Des difficultés liées à la gestion informatique du LMD sont apparues ; Le logiciel en question n'a apparemment pas été bien conçu, à en juger par les nombreux défauts qu'on lui a trouvés. Le personnel en charge de la gestion administrative n'a pas été suffisamment informé encore moins formé. On n'a pas assez fait pour la vulgarisation de l'information sur ce système. Il y a aussi le manque de moyens matériels et humains mis en place pour l'accompagnement de cette réforme et particulièrement les laboratoires de travaux pratiques, les salles d'Internet avec un bon débit, les fonds documentaires. D'autre part, l'expérience nous a montré que l'interprétation des textes reste très élastique soulevant quelques problèmes quant à leur application. Le cas des passerelles entre l'ancien régime et le nouveau en est le parfait exemple. Dans le souci de favoriser la mobilité internationale, le LMD s'accompagne de la mise en œuvre d'annexes descriptives aux diplômes de Licence et de Master afin d'assurer la lisibilité des connaissances et aptitudes acquises. Ces documents annexes sont prévus par les articles 6 et 14 du Décret exécutif 08-265. Chaque annexe doit contenir des informations sur le titulaire, sur le diplôme, sur le niveau de qualification, sur le contenu et les résultats obtenus, sur la fonction de la qualification, des informations complémentaires, certification du supplément et sur le système national d'enseignement supérieur. Qu'en est-il de ces documents ?

 Je demeure convaincu que beaucoup de problèmes de manque de moyens pourraient être réglés par le biais d'une meilleure organisation: les problèmes de salles de cours, d'équipements de laboratoire, de professeurs, de produits ne seraient pas dus à un manque de moyens mais à un défaut de managers.

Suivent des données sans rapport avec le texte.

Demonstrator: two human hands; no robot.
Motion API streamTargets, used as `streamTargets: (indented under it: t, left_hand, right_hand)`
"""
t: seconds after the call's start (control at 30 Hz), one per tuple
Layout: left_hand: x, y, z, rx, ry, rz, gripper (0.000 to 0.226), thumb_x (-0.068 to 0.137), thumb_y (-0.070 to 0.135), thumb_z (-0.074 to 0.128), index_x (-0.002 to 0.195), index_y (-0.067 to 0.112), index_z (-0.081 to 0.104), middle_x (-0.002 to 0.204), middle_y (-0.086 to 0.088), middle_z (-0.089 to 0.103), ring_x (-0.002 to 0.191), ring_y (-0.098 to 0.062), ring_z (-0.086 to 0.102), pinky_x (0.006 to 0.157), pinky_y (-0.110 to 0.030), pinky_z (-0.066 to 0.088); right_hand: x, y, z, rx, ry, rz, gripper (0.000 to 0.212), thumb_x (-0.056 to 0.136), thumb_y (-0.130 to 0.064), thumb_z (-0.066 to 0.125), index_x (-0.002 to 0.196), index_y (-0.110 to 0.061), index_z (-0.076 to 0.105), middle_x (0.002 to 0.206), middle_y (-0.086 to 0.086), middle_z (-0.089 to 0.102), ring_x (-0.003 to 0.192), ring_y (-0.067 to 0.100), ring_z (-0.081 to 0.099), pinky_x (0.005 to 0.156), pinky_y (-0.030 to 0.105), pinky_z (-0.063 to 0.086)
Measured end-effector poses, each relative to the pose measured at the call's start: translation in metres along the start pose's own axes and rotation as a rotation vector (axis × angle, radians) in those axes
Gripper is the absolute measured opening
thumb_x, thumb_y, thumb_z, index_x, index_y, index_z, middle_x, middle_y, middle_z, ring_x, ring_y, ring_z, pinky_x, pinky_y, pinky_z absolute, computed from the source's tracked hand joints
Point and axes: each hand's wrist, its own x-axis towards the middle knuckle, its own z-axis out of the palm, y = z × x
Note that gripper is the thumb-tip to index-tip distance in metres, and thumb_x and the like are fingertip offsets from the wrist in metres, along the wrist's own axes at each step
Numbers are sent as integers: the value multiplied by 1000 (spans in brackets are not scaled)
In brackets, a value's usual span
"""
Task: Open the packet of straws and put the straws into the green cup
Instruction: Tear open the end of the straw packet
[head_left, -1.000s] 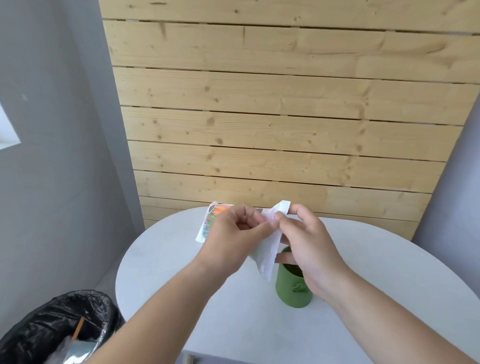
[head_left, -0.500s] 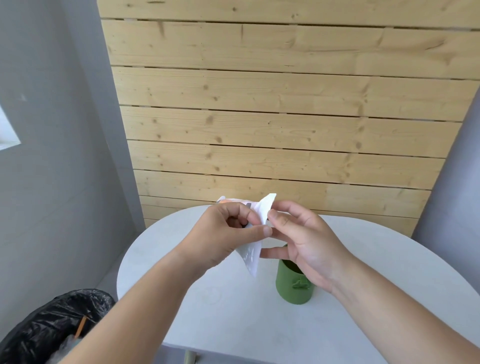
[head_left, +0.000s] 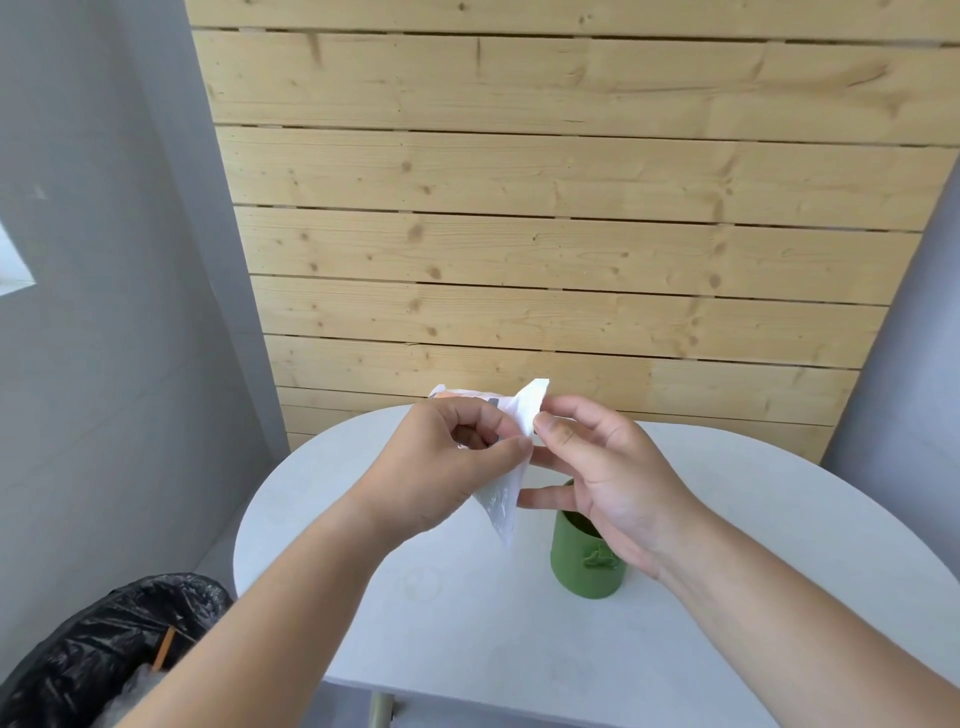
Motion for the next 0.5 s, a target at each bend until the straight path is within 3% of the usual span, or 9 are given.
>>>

 L'instauration d'un système de contrôle des connaissances en continu ou en semaine bloquée souple mais sans session de rattrapage permettra à l'étudiant d'avoir de grandes chances de succès. De ma carrière, je n'ai jamais trouvé aussi stupide trouvaille que les sessions de rattrapage.

 Un autre challenge nous attend dans le cadre du système LMD : le renforcement des capacités méthodologiques et communicationnelles de l'étudiant. L'un des axes de la formation concerne la méthodologie, l'éthique et la déontologie du métier ou de la spécialité. Cette formation, augmente la capacité de l'étudiant à communiquer, à maîtriser les différents rouages de son domaine d'intérêt.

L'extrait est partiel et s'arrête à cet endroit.